WHAT THE EXERCISE ASKS -
Each line of the data below containing "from" needs to be listed.

PROVIDED DATA -
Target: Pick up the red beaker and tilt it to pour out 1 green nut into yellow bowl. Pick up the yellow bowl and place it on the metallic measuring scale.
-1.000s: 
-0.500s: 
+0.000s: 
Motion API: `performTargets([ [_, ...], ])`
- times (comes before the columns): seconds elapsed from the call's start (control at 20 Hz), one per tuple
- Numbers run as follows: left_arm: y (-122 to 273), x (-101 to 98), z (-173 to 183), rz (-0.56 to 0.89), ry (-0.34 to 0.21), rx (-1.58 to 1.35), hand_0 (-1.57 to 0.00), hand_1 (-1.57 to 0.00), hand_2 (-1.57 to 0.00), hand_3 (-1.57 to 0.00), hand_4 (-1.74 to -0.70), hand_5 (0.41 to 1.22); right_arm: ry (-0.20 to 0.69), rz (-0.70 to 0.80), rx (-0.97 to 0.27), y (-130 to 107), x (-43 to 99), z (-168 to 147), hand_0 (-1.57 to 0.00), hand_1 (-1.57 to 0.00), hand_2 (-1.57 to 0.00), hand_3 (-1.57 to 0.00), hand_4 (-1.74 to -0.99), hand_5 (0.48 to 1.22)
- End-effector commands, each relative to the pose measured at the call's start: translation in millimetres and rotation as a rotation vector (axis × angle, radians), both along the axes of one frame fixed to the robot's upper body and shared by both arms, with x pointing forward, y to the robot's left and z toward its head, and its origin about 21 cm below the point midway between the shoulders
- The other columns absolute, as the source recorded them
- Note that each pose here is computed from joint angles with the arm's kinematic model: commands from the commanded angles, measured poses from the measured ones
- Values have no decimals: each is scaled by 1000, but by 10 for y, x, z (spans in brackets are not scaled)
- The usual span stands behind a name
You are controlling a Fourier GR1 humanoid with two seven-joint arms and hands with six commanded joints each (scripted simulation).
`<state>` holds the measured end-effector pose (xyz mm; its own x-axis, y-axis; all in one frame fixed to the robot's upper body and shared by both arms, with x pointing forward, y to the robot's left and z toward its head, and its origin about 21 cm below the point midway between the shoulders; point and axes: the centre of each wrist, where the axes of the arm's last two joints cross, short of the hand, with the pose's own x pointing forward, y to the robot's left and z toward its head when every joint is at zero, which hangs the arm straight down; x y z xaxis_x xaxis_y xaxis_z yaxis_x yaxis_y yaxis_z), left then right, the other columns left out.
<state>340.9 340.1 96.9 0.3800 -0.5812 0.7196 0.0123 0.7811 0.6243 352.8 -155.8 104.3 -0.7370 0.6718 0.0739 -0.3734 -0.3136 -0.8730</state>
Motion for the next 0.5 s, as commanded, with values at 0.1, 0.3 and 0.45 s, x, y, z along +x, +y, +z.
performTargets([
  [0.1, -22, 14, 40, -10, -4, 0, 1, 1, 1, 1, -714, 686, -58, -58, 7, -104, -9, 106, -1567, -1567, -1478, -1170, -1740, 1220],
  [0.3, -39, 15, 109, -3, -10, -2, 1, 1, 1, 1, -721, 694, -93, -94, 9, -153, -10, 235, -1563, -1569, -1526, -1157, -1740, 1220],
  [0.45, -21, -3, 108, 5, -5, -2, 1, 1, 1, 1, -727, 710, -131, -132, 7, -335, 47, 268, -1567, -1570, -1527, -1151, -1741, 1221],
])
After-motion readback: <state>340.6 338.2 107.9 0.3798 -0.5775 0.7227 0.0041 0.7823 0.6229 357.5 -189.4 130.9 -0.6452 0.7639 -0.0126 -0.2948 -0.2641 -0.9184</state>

SOLUTION -
- times (comes before the columns): seconds elapsed from the call's start (control at 20 Hz), one per tuple
- Note that each pose here is computed from joint angles with the arm's kinematic model: commands from the commanded angles, measured poses from the measured ones

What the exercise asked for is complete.